What to produce:
Reproduce, exactly and in full, only the lines below from the one containing "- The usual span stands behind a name" through the one containing "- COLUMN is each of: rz".

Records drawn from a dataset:
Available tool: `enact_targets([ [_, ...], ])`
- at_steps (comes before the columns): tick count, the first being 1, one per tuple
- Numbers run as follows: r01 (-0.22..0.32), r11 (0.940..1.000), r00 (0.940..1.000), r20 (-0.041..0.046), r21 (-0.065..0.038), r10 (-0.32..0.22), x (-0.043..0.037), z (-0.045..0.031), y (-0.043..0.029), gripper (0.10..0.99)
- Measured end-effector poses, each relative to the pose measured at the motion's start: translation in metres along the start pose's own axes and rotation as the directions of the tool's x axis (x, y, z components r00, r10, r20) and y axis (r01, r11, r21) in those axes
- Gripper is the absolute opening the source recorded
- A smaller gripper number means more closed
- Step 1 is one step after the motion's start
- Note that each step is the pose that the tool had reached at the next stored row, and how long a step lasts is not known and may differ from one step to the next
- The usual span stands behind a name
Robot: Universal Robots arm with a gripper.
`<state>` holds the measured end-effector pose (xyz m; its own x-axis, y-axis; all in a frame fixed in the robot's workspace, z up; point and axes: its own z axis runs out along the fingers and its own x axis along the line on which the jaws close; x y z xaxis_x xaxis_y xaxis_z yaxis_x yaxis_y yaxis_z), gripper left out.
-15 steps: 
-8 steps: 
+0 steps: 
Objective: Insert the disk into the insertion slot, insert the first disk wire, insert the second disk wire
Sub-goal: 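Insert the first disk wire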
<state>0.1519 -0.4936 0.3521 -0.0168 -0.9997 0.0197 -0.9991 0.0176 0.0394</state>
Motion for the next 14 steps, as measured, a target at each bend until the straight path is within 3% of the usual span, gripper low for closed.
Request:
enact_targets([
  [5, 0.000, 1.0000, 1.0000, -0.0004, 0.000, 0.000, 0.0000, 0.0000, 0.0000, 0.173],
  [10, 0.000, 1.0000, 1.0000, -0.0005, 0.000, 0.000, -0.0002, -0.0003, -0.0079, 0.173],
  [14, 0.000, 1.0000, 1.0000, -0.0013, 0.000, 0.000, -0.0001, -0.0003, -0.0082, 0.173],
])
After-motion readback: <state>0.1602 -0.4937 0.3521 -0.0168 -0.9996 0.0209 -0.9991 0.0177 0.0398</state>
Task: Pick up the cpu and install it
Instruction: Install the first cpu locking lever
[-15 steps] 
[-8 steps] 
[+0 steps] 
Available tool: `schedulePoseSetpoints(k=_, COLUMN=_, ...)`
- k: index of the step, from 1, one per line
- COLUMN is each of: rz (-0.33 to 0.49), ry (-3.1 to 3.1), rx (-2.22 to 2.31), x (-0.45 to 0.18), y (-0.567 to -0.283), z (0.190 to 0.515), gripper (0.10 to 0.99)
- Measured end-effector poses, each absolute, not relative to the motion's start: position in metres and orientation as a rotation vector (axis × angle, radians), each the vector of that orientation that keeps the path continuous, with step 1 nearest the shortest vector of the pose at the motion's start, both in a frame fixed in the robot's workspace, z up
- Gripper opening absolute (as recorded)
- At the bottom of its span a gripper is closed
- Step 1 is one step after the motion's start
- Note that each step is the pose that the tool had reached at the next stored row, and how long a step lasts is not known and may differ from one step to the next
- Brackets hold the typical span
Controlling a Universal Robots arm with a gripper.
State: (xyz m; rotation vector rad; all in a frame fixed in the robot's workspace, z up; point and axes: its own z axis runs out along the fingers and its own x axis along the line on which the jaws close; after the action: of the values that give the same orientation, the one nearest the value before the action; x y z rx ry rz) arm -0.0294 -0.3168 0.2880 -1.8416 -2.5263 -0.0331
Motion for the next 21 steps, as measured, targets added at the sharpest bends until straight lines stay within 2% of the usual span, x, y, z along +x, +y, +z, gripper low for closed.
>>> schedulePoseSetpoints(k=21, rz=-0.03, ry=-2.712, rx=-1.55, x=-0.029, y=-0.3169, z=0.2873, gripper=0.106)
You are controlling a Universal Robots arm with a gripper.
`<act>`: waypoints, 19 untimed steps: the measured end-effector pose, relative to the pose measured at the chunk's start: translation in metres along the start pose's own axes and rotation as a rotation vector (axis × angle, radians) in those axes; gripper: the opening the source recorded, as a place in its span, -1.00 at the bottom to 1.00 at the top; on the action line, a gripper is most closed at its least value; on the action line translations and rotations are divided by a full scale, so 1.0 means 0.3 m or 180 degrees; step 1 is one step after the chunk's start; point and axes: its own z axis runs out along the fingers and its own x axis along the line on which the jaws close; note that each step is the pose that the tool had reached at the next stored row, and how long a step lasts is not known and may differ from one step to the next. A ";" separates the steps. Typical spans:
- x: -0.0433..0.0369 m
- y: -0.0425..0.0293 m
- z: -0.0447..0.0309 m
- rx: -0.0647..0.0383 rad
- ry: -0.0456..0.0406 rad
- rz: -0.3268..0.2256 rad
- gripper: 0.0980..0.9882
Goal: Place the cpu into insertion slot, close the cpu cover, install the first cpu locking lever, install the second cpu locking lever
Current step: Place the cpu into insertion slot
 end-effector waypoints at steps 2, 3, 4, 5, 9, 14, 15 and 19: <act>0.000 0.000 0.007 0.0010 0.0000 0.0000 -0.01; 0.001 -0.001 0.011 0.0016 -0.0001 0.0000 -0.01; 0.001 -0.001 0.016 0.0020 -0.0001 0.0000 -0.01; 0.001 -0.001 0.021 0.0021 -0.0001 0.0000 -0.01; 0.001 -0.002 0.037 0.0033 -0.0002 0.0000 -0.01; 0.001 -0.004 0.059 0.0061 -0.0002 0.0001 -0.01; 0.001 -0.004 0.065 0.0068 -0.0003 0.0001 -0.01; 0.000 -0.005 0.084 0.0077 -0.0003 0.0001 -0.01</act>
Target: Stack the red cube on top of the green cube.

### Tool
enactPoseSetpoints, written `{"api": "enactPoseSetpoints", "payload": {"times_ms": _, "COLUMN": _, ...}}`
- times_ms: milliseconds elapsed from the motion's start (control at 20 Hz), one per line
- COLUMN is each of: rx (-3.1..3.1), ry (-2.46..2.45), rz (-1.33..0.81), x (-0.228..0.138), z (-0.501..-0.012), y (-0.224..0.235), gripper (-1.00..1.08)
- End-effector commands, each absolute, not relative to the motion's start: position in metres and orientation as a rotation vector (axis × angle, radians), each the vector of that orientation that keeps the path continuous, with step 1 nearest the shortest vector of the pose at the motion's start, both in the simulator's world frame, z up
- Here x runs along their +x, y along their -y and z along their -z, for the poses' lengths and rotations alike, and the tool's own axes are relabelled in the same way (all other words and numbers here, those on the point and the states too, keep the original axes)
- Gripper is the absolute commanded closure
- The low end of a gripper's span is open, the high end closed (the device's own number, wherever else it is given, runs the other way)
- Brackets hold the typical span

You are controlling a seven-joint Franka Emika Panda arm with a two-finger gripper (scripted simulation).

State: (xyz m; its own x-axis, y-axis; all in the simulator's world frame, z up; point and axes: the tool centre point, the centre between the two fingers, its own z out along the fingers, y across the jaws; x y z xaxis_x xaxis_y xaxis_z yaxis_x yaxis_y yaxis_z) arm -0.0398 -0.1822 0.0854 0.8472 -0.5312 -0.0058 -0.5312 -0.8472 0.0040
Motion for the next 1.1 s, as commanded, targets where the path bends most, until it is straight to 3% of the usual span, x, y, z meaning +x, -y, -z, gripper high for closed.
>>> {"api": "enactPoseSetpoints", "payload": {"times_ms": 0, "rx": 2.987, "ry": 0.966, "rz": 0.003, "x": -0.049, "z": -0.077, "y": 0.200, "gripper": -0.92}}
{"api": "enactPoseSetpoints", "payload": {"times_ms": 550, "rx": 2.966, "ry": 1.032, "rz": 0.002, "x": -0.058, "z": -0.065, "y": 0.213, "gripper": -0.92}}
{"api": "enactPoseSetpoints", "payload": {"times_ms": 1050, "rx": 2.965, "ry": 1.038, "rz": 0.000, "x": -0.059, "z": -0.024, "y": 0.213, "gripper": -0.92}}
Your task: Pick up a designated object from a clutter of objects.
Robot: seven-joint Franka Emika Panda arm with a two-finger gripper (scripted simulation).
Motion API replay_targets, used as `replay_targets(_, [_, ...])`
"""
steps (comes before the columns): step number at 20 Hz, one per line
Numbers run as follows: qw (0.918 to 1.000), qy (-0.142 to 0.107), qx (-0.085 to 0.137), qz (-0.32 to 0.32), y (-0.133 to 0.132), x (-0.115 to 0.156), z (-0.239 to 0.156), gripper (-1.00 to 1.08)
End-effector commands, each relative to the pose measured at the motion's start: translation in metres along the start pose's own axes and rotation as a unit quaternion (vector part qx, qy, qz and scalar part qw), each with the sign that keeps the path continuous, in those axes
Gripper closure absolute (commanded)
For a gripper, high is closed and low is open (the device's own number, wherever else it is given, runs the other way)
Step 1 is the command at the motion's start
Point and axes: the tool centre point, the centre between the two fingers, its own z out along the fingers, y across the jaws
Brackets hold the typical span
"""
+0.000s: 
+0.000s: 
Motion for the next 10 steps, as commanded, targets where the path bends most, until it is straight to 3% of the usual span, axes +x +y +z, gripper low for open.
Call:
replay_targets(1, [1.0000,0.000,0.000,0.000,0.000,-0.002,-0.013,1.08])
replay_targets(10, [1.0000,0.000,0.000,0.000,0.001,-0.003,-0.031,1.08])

Written answer:
- The usual span stands behind a name
Robot: Universal Robots arm with a gripper.
`<state>` holds the measured end-effector pose (xyz m; its own x-axis, y-axis; all in a frame fixed in the robot's workspace, z up; point and axes: its own z axis runs out along the fingers and its own x axis along the line on which the jaws close; x y z xaxis_x xaxis_y xaxis_z yaxis_x yaxis_y yaxis_z), gripper left out.
-15 steps: 
-8 steps: 
+0 steps: 
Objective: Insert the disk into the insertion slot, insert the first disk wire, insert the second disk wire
Sub-goal: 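Insert the first disk wire
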<state>0.1519 -0.4936 0.3521 -0.0168 -0.9997 0.0197 -0.9991 0.0176 0.0394</state>
Motion for the next 14 steps, as measured, a target at each bend until the straight path is within 3% of the usual span, gripper low for closed.
Request:
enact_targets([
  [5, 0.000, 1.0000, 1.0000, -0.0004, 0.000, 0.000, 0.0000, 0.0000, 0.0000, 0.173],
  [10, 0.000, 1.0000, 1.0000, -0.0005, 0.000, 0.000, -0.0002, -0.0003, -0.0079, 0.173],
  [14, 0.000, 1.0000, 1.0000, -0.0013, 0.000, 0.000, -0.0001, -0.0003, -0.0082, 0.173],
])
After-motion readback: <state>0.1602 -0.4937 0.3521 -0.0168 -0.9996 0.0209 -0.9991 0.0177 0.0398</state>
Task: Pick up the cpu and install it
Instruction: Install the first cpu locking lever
[-15 steps] 
[-8 steps] 
[+0 steps] 
Available tool: `schedulePoseSetpoints(k=_, COLUMN=_, ...)`
- k: index of the step, from 1, one per line
- COLUMN is each of: rz (-0.33 to 0.49), ry (-3.1 to 3.1), rx (-2.22 to 2.31), x (-0.45 to 0.18), y (-0.567 to -0.283), z (0.190 to 0.515), gripper (0.10 to 0.99)

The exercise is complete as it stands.